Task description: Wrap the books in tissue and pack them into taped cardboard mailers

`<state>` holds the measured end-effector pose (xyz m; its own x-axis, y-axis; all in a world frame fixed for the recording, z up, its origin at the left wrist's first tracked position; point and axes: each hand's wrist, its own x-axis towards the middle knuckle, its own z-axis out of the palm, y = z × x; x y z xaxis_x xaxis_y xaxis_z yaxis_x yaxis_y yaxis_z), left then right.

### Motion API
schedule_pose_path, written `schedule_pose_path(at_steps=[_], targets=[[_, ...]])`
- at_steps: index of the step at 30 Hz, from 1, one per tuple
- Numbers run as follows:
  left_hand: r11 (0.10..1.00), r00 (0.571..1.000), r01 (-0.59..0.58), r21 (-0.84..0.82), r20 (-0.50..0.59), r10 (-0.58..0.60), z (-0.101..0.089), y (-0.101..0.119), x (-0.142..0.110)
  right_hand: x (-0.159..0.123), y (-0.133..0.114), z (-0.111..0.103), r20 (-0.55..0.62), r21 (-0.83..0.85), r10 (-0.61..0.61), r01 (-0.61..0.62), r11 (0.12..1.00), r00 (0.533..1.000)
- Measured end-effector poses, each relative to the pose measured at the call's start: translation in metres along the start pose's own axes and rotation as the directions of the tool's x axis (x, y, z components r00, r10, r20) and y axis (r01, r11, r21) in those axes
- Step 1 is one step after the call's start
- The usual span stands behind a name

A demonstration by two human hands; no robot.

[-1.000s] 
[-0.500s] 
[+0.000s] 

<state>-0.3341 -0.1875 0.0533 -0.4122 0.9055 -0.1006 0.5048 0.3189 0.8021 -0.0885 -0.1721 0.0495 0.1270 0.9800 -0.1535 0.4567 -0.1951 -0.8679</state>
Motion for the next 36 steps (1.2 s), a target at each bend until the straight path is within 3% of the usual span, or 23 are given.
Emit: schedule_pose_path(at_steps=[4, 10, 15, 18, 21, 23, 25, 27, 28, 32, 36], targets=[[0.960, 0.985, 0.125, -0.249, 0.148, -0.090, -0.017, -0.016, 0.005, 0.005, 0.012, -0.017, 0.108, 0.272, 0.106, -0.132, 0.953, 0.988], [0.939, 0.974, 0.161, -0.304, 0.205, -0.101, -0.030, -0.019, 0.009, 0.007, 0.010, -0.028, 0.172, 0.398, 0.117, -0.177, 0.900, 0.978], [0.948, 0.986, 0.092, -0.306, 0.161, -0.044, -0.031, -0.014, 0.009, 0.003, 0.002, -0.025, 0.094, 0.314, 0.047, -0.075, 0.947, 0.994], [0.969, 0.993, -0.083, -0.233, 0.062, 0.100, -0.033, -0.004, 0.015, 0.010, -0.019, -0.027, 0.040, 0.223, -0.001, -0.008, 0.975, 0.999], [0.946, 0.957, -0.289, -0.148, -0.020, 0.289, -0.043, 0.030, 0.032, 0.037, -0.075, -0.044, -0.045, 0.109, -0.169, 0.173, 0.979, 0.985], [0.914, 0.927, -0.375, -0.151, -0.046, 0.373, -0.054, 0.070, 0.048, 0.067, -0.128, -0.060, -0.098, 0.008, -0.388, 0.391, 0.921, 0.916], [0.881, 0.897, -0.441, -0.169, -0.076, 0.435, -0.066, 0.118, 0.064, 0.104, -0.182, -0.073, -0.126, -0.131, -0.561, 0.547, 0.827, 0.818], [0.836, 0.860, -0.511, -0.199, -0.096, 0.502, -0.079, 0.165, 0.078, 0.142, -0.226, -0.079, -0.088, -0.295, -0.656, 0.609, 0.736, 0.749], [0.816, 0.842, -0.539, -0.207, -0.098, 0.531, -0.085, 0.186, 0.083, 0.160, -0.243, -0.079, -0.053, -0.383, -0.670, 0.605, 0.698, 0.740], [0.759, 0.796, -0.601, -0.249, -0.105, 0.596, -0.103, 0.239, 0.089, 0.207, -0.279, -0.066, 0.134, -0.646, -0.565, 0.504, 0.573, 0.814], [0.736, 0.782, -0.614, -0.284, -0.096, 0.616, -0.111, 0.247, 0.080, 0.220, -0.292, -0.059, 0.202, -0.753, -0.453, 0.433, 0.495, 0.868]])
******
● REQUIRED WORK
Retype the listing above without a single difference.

● RESULT FOR THIS TASK
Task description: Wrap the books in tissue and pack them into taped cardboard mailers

`<state>` holds the measured end-effector pose (xyz m; its own x-axis, y-axis; all in a world frame fixed for the recording, z up, its origin at the left wrist's first tracked position; point and axes: each hand's wrist, its own x-axis towards the middle knuckle, its own z-axis out of the palm, y = z × x; x y z xaxis_x xaxis_y xaxis_z yaxis_x yaxis_y yaxis_z), left then right.

### Motion API
schedule_pose_path, written `schedule_pose_path(at_steps=[_], targets=[[_, ...]])`
- at_steps: index of the step at 30 Hz, from 1, one per tuple
- Numbers run as follows:
  left_hand: r11 (0.10..1.00), r00 (0.571..1.000), r01 (-0.59..0.58), r21 (-0.84..0.82), r20 (-0.50..0.59), r10 (-0.58..0.60), z (-0.101..0.089), y (-0.101..0.119), x (-0.142..0.110)
  right_hand: x (-0.159..0.123), y (-0.133..0.114), z (-0.111..0.103), r20 (-0.55..0.62), r21 (-0.83..0.85), r10 (-0.61..0.61), r01 (-0.61..0.62), r11 (0.12..1.00), r00 (0.533..1.000)
- Measured end-effector poses, each relative to the pose measured at the call's start: translation in metres along the start pose's own axes and rotation as the directions of the tool's x axis (x, y, z components r00, r10, r20) and y axis (r01, r11, r21) in those axes
- Step 1 is one step after the call's start
- The usual span stands behind a name

A demonstration by two human hands; no robot.

[-1.000s] 
[-0.500s] 
[+0.000s] 

<state>-0.3341 -0.1875 0.0533 -0.4122 0.9055 -0.1006 0.5048 0.3189 0.8021 -0.0885 -0.1721 0.0495 0.1270 0.9800 -0.1535 0.4567 -0.1951 -0.8679</state>
Motion for the next 36 steps (1.2 s), a target at each bend until the straight path is within 3% of the usual span, or 23 are given.
Emit: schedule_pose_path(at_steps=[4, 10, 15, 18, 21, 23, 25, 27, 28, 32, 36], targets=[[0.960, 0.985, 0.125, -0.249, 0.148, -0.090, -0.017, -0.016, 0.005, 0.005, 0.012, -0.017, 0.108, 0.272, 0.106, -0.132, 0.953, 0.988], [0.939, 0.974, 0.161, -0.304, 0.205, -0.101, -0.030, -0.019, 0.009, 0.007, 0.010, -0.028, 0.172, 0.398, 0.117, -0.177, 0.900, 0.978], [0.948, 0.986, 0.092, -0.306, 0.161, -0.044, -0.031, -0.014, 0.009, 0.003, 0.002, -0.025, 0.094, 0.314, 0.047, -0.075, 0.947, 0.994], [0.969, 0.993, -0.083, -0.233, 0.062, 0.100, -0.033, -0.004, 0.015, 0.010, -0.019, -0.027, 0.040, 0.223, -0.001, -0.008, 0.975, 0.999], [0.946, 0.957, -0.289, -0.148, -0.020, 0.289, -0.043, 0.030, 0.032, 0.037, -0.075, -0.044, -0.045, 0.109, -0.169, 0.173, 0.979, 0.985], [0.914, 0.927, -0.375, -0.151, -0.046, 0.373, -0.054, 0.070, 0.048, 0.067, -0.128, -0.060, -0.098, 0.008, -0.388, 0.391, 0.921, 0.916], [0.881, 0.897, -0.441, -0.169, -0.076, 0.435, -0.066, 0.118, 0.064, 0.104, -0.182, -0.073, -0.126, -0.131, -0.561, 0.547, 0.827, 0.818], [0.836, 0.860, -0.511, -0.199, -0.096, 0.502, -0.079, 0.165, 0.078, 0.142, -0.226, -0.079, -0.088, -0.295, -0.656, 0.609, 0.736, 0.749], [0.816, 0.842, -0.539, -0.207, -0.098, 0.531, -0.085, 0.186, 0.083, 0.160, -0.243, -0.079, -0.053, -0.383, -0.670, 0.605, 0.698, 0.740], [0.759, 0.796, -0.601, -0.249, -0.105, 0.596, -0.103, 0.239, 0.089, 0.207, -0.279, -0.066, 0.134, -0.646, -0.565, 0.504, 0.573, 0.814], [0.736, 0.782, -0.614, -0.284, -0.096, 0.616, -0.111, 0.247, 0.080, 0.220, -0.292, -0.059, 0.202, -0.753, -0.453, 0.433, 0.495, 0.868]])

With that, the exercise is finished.